Of the 85 GIST cases examined, 40 were male (48%) and 45 female (52%). The mean age at the time of diagnosis was 55.7 ± 14.8 years old (range, 94–19; median, 57). The symptoms presented at diagnosis included: abdominal pain (n = 26), GI bleeding (n = 15), dyspepsia (n = 13), weight loss (n = 6), diarrhea (n = 4), general unspecified symptoms (n = 3), acute bowel perforation (n = 2), constipation (n = 1), acute bowel obstruction (n = 1). In 17 cases, patients were asymptomatic and tumors were diagnosed by imaging exams (incidentalomas).
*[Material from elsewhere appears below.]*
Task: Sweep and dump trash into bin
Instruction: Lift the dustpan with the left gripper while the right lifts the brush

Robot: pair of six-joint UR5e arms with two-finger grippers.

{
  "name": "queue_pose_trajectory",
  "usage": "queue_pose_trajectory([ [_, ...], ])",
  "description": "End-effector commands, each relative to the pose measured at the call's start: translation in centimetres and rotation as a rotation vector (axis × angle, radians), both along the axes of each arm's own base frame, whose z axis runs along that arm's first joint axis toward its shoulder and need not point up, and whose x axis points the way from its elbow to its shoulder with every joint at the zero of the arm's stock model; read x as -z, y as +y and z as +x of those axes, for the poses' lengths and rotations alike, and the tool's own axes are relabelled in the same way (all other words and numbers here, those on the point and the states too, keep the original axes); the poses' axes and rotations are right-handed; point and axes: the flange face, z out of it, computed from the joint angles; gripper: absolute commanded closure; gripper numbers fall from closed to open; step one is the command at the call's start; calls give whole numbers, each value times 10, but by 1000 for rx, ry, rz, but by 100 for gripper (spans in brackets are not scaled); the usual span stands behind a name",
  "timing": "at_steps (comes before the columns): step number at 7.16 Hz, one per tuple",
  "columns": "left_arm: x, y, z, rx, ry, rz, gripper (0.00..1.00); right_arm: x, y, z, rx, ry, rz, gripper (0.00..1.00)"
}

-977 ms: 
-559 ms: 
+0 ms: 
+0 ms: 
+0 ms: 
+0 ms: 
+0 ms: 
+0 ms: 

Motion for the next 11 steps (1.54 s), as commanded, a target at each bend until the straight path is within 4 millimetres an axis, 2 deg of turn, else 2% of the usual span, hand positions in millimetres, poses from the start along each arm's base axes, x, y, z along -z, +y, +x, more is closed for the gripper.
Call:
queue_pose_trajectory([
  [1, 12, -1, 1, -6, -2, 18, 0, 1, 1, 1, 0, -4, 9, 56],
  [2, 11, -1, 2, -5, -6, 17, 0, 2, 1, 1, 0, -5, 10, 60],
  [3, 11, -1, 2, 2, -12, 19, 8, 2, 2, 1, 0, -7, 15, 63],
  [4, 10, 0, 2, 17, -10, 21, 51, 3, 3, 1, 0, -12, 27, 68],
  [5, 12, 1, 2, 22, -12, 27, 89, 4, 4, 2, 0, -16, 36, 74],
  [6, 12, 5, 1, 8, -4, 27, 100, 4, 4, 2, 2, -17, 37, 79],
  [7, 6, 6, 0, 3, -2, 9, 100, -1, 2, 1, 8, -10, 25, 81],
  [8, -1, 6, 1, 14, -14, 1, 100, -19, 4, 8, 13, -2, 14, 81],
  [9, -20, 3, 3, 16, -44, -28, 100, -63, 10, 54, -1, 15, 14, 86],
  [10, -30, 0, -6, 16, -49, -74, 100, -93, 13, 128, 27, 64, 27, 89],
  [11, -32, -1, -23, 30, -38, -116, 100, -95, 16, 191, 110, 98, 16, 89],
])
For 10 cases, the symptoms at diagnosis were not recorded (n = 10).

The primary lesion sites (Fig. 1) included the stomach (n = 49), small intestine (n = 27), retroperitoneal space (n = 4), and rectum (n = 3). For two cases, the locations of the primary lesions were not stated. To evaluate the size of the primary lesions, the long axis of each lesion was measured. The mean long axis length was 7.2 ± 2.3 cm, with a median length of 3.4 cm.
Fig. 1

Anatomical location distribution of the primary GISTs

On IHC analysis, 79 out of 81 tumors (97.5%) had positive KIT expression and two tumors were KIT-negative GIST (1 had positive PDGFR-α and the other had inconclusive PDGFR-α with positive CD34 and DOG-1). PDGFR-α mutation was positive in seven out of nine patients tested (77.8%). Other IHC markers tested as positive included: CD34 (n = 62; 72.9%); Ki-67 (n = 21; 24.7%); AML (n = 18; 21.2%); DOG-1 (n = 8; 9.4%); S100 protein (n = 6; 7.1%); desmin (n = 4; 4.7%); actin (n = 3; 3.5%); and vimentin (n = 2; 2.4%).
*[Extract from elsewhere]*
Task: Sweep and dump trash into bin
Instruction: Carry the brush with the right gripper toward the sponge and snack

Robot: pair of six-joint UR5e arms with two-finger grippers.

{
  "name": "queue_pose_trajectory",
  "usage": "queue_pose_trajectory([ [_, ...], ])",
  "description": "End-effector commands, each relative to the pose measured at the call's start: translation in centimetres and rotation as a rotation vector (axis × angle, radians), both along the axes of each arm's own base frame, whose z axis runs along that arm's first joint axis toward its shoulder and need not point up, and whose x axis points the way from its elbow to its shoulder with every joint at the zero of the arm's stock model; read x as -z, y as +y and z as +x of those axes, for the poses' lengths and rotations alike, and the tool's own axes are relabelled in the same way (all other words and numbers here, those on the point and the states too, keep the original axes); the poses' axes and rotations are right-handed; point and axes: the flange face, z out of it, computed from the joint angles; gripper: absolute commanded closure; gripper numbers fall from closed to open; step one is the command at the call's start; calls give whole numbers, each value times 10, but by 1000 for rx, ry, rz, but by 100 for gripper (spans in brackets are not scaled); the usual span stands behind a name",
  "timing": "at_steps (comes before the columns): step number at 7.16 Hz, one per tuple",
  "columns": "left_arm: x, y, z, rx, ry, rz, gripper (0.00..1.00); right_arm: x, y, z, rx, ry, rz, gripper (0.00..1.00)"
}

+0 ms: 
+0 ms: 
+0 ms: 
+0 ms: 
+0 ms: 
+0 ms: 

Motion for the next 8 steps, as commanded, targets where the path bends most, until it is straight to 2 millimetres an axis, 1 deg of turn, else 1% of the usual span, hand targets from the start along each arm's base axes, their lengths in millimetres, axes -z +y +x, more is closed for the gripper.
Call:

Initial treatment for the cases examined most often involved surgery (n = 77), including 33 patients that underwent only surgery and 44 patients that also received clinical treatment. One patient performed only endoscopic resection and seven patients received only clinical treatment. For the 51 patients submitted to clinical treatment, 41 received Imatinib and ten received Sunitinib. When clinical treatment was selected as adjuvant, or neoadjuvant therapy, the patients received an initial dose of Imatinib at 400 mg/day. Depending on each patient’s need and tolerance, the dose was adjusted in some cases to 800 mg/day. For cases involving resistance or intolerance, Sunitinib was administered at 50 mg/day or 37.5 mg/day, respectively. Therapy selection was made based on each patient’s status performance.
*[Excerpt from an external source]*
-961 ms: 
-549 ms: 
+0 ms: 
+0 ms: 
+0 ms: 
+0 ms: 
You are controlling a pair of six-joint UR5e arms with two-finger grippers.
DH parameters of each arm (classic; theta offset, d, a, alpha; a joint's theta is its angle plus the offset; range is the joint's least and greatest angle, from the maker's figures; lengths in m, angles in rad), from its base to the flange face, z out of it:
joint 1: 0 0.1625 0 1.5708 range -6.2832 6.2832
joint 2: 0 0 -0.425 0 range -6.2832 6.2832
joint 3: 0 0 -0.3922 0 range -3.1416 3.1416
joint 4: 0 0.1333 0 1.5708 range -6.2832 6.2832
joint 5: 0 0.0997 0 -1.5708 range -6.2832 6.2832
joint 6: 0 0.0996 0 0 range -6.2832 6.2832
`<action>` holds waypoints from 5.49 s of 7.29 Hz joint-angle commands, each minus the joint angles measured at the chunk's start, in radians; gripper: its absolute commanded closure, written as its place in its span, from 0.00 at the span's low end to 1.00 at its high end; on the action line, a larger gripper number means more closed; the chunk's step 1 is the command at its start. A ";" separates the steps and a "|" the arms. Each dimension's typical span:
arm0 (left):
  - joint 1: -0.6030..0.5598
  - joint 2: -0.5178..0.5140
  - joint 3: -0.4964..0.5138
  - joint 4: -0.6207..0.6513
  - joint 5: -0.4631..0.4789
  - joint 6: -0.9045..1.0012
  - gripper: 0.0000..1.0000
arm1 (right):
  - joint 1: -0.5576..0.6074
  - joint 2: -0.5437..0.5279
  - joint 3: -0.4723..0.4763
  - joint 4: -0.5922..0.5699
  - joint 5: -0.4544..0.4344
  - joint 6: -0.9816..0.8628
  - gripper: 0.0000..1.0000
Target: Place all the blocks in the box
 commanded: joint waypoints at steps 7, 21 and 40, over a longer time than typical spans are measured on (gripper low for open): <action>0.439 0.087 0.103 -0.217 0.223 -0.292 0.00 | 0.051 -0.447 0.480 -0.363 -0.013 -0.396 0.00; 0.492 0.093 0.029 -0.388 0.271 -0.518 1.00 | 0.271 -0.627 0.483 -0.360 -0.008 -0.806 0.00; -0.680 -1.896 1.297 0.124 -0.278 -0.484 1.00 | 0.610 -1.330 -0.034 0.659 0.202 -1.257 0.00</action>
The main complications and morbidities that were initially observed or that arose during treatment were: symptomatic progression of metastatic disease (n = 4), thromboembolic events (e.g., deep vein thrombosis, pulmonary embolism) (n = 3), dyspeptic and dysphagia syndrome post-gastrectomy (n = 1), acute obstructive abdominal torsion (n = 1), intestinal perforation due to residual disease (n = 1), ischemic stroke (n = 1), epigastric hernia (n = 1), diarrhea (n = 3), hazy vision (n = 1), anastomotic esophagojejunal substenosis (n = 1), weight loss (n = 1), neutropenia (n = 1), abdominal wall abscess (n = 1), liver abscess (n = 1), pneumobilia (n = 1), edema and ascites (n = 3), non-neoplastic pleural effusion (n = 1), chronic abdominal pain (n = 1), anastomotic obstruction (n = 1), and bleeding by a chronic subdural hematoma (n = 1).

Recurrent disease presented as metastatic in 27 cases and locorregional in 16 cases. There were 38 intra-abdominal lesions and six extra-abdominal lesions that were located in the liver (n = 14), retroperitoneal space (n = 12), peritoneum (n = 7), spleen (n = 3), pancreas (n = 2), lungs (n = 2), uterus and fallopian tubes (n = 1), bone (n = 1), supraclavicular lymph node (n = 1), and inguinal lymph node (n = 1) (Fig. 2).
Fig. 2

Distribution of the metastatic disease sites

Among the 44 cases that required retreatment due to either treatment resistance or relapse, clinical therapy was most commonly applied (n = 19), followed by surgery (n = 15) and a mixed therapy approach (n = 10). Regarding the clinical profile of the retreatment cases, Imatinib (400 mg/day) was administered in 13 cases, Imatinib (800 mg/day) was administered in three cases, and Sunitinib (50 mg/day) was administered in six cases.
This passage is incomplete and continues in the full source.